Archives Discussions

ellenshobana · ‎10-15-2010

I am currently working on AMD OpenCL SDK v2.2. I have written a 2D FFT on OpenCL. The code was giving correct results on both CPU and GPU when the work group size was 64. I increased the work group size to 256. The modified code gives correct results while running on CPU but gives incorrect results when run on GPU. Also when I added a printf statement in the Kernel, the code gives correct results on GPU. If the code works fine on CPU, is it not expected that the code would work fine on GPU also?

nou · ‎10-15-2010

what GPU do you have? if you have 4xxx series then you can use only local size 64 because there is issue with barrier on larger workgroups.
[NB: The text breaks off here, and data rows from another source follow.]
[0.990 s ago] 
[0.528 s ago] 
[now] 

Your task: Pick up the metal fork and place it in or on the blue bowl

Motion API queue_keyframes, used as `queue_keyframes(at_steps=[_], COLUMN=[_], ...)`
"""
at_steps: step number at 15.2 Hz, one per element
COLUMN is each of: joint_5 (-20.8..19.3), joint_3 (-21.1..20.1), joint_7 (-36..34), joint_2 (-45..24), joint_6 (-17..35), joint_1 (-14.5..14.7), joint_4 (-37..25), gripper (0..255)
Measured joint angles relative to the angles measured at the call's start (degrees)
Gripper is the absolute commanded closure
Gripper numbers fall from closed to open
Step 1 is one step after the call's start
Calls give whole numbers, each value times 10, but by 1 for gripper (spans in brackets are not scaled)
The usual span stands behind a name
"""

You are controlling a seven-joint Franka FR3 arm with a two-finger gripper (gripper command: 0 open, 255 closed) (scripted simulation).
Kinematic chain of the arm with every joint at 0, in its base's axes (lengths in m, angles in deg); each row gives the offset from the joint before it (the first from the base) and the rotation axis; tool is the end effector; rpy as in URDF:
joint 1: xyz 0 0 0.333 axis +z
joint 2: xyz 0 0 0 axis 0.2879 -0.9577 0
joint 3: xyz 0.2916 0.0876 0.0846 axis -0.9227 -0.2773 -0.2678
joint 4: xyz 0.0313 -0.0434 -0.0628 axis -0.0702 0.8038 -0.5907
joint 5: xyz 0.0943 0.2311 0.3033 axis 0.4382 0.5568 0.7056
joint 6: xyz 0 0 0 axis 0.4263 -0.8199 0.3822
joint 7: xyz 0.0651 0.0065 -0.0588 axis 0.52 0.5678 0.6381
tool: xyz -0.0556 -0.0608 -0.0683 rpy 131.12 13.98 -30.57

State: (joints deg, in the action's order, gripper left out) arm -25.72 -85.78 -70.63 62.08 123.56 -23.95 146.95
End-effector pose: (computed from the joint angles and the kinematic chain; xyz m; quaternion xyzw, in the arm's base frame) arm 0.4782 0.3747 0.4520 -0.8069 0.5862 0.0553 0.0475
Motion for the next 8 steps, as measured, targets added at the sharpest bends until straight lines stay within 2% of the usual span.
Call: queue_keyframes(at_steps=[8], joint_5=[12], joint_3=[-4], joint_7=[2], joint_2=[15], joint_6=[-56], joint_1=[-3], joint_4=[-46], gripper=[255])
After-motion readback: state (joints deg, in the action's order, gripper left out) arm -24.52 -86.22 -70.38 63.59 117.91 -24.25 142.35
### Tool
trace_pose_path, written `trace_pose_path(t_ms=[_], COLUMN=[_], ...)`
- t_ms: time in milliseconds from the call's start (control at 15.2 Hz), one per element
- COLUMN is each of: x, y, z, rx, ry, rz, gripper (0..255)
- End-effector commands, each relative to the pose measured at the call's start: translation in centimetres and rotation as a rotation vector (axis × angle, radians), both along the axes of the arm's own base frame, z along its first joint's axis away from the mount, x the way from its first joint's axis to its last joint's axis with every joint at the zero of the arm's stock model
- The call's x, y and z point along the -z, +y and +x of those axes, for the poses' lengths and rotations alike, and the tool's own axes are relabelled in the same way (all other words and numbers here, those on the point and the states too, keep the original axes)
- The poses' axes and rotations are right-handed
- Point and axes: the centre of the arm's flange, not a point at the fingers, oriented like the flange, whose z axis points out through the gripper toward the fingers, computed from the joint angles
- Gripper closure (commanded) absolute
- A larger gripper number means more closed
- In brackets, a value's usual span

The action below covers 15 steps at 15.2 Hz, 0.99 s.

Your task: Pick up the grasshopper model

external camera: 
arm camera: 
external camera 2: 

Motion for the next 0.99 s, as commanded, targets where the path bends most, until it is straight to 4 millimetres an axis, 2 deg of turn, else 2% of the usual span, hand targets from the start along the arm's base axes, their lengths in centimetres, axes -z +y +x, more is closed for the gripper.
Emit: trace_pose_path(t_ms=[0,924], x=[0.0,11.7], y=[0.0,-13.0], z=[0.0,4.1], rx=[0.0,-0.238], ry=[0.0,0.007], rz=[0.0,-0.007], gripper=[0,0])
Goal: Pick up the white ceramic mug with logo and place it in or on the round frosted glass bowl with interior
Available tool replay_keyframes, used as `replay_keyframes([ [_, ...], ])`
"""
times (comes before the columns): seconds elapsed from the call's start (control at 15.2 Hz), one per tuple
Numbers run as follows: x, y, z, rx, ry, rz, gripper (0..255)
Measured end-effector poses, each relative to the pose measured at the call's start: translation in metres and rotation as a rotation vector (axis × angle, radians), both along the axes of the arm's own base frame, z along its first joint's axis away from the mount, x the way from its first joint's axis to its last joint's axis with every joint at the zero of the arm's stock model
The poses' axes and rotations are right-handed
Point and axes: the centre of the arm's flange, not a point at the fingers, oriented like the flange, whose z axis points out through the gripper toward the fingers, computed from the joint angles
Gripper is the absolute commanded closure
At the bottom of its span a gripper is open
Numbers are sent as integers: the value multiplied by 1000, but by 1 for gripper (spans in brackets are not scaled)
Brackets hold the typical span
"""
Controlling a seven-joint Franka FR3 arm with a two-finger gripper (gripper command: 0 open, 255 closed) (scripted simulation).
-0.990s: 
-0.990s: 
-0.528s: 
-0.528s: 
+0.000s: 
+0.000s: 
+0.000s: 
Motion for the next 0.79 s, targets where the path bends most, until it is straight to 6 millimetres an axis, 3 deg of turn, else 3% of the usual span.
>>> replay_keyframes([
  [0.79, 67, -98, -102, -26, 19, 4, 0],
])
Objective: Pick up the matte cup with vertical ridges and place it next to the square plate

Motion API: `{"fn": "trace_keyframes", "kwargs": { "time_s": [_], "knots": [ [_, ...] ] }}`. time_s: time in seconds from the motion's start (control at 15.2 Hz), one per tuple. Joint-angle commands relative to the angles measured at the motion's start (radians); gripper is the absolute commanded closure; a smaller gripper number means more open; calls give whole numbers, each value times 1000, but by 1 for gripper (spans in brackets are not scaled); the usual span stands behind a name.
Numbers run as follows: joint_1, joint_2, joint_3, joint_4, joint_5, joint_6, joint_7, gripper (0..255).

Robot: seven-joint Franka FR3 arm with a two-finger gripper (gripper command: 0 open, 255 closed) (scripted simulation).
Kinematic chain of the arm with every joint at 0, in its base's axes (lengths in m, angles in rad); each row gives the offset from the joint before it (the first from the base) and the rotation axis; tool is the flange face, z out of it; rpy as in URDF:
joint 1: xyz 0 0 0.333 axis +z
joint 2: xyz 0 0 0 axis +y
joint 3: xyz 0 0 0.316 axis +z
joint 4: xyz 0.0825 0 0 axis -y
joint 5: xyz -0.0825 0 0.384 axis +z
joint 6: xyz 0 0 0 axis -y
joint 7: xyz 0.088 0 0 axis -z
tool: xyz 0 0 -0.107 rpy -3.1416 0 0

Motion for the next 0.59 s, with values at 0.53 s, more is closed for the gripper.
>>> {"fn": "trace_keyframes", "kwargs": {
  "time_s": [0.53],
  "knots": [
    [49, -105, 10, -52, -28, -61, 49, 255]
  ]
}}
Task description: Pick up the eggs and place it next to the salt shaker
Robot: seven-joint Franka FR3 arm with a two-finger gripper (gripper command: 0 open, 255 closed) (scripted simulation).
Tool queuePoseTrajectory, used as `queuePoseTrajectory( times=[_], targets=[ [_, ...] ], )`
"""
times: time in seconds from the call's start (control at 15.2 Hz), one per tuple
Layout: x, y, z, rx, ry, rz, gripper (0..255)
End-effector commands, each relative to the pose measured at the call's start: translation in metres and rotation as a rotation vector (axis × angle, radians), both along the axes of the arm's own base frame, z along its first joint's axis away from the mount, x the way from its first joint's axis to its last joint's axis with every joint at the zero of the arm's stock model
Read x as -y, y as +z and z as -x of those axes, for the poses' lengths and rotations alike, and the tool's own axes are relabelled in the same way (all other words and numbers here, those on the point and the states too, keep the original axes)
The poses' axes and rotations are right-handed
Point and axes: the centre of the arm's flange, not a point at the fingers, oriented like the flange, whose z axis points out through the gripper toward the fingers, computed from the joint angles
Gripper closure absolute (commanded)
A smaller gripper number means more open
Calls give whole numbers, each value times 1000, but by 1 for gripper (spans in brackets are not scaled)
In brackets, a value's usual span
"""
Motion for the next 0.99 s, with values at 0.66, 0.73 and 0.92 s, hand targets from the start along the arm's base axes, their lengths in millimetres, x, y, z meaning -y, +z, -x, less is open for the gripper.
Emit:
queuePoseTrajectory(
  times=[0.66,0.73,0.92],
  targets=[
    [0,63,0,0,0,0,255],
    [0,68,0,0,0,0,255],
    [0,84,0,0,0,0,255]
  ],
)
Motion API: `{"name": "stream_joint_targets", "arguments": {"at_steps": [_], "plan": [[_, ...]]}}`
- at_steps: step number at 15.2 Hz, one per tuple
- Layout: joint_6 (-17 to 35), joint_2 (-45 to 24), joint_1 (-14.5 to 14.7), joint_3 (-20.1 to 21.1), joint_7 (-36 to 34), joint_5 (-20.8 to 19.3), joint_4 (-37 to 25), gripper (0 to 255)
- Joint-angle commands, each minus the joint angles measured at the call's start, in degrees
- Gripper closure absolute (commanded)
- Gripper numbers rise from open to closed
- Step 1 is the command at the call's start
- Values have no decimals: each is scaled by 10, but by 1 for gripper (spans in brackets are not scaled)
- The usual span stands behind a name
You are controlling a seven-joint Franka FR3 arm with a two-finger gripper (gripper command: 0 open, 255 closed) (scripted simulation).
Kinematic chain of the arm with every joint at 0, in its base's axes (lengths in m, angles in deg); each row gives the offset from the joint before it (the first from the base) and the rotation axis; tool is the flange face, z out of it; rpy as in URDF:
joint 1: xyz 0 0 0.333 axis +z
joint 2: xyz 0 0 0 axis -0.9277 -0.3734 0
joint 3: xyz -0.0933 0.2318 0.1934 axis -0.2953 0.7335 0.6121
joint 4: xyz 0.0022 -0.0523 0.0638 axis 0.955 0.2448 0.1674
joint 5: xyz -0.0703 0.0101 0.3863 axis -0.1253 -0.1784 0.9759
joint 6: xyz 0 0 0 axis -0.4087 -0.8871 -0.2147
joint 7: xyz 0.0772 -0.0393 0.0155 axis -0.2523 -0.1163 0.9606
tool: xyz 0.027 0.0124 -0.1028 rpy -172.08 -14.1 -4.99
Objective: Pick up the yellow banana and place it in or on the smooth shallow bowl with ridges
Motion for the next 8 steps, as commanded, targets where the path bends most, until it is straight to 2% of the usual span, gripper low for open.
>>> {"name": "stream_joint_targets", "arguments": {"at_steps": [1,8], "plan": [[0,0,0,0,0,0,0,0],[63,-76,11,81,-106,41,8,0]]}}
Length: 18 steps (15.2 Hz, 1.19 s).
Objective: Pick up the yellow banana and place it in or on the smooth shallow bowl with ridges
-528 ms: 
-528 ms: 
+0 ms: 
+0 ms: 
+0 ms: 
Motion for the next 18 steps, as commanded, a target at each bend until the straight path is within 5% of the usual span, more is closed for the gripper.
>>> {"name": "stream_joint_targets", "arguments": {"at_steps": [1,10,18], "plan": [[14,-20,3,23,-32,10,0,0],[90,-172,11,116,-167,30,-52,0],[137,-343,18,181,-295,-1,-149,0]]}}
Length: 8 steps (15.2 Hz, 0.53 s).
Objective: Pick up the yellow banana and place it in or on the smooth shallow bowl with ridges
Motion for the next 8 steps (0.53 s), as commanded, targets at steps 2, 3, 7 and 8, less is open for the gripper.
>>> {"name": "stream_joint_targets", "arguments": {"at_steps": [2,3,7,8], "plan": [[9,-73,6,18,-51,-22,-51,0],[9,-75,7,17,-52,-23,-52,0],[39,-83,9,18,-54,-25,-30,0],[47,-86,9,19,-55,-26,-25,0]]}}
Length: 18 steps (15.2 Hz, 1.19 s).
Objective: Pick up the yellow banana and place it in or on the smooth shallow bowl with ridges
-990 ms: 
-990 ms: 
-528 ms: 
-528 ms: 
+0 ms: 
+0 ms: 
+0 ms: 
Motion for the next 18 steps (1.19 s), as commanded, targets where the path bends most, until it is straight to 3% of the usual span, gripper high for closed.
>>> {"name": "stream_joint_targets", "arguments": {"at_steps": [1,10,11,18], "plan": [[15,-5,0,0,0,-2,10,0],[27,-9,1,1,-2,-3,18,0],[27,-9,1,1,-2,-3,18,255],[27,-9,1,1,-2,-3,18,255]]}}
MicahVillmow · ‎10-15-2010

ellenshobana,
This is not a correct assumption at all. The CPU runs all threads in a work-group sequentially. The GPU runs them in parallel. Most likely you have a race condition in your code with memory writes between threads. When you run w/ printf, the current implementation is to run a smaller group at a time reducing the likelihood of a race condition.

rolandman99 · ‎10-18-2010

Hi Micah,

My case is reverse. The code gives correct result on GPU, but not on CPU. Maybe because the reason you said ("The CPU runs all threads in a work-group sequentially. The GPU runs them in parallel. Most likely you have a race condition in your code with memory writes between threads"). Is it correct?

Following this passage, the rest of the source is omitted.